LIME’s Glenn Dolce Discusses The Hospitality Sector

Gail Chiasson, North American Editor

Digital-out-of-home has always had a strong presence in the modern hotel environment, with the in-room television screens serving as the delivery vehicle for advertising messages targeting the ‘on-the-go’ consumer.

“Are you a television network, a digital out-of-home network, or an advertising sales network?” we asked Glenn Dolce, senior vice-president and general manager, LIME, New York, when we interviewed him last week.

“I guess you’d say we’re all three,” said Dolce, who is not only excited about the changes and developments at his company in the past while, but is super-excited about a new product that will be available in Q3 or Q4, 2013, that he calls “a game changer” and one that is expected to make a huge increase on the advertising side of the business.

LIME is officially LodgeNet Interactive Media and Entertainment, a division of LodgeNet Interactive Corp., the largest provider of interactive media and connectivity services to the hospitality industry in the U.S.

A public company, LodgeNet provides free-to-guest TV programming, movies and entertainment in three, four and five star hotels across the U.S., claiming 85% of the market and giving advertisers the potential to reach over 570 million hotel guests per year. It also provides the interactive Video-on-Demand system, movie rentals, on-screen-checkouts, on-screen services ordering and more.

“Advertising is LIME’s main focus,” says Dolce. “We handle advertising on The Welcome Channel that comes on when a guest turns on the TV. Then we sell advertising on The Premiere Channel which is in one million hotel rooms. It’s a linear out-of-home channel, part of the hotel’s free-to-guest lineup, with content produced for us in association with REELZ.”

Premiere channel was started about a year ago, around the same time that LIME was rebranded from its former name of the Hotel Networks.

LIME also handles the advertising for marketers interested in showcasing their branded entertainment content on VOD and movie rentals. But what has Dolce excited is the upcoming LIME AdNetwork in 2013.

Initially to be connected into 30 cable channels in 500,000 hotel rooms, it will allow targeting by network, by Zip code or by DMA, as well as allowing full national buys.

Hotel visitors watch TV an average of three hours a day while they are there, and, as business decision makers, social influencers, and affluent consumers make up the majority of those staying the major hotel chains, they are known as on-the-go but low TV watchers when they are at home.

“When they are traveling they have less distractions, so the key for us is to target them according to the special channels that they make a conscious effort to choose,” says Dolce. “We’ve been working on the technology of LIME AdNetwork for about two years, and we want to get it absolutely right from the beginning, for both the advertisers and the viewers.

“But for advertisers being able to target so precisely by network, by DMA, by Zip code and the like should give us a huge boost in our advertising business.

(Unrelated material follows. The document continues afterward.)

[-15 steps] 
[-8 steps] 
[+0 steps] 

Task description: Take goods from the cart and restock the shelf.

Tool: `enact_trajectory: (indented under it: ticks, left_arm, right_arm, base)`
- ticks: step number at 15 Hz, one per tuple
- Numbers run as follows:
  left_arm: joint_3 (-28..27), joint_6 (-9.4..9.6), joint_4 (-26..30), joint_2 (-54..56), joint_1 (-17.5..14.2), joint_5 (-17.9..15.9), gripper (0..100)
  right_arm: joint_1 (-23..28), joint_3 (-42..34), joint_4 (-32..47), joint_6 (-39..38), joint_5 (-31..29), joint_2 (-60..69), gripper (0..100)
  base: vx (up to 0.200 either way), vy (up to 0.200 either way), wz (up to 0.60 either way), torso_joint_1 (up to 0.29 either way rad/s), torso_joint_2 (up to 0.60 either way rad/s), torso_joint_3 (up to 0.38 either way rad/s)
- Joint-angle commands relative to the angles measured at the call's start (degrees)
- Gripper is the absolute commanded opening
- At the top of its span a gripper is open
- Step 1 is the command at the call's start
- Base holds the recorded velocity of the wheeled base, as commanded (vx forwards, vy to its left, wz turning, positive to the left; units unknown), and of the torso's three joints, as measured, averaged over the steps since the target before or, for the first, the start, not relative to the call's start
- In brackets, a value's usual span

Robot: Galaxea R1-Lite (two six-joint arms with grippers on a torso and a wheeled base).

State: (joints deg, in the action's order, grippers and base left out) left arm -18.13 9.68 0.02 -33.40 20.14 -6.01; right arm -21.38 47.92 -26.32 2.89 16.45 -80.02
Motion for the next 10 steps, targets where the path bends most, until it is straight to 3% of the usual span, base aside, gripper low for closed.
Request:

Of course, we eventually want to grow LIME AdNetwork beyond the initial 500,000 rooms, but that 500,000 screens will be seen by 250 million guests annually.”

In another development, LodgeNet recently introduced LodgeNet Mobile App that allows hotel guests to use their smart phones as controllers for the TVs in their hotel rooms.

It currently can be used in 2,600 hotels/625,000 rooms. The mobile app completes LIME’s suite of advertising opportunities

“This way we’re offering 360 degree service,” Dolce says. “LodgeNet Mobile App also allows us to communicate, not only with an interactive programming guide, but users can use it for ordering hotel services, and even search for local services near the hotel.”

We asked Dolce if it’s difficult to attract advertisers to the hospitality sector.

“The challenge is always one of educating both agencies and advertisers,” he says. “Media is so fragmented these days that it’s always a case of informing and educating. It’s a challenge. And for us, we’re sort of straddling the fence between DOOH and TV so it takes education.

“We use Nielsen to tabulate TV usage via the set top boxes, and we use GfK MRI for various studies, so we have a lot of data to offer. We’ve done some engagement studies so we have lots of information about brand recall and intent to purchase.”

LodgeNet is mainly in U.S. hotels and resorts and doesn’t have any immediate plans to move out expand outside U.S. borders.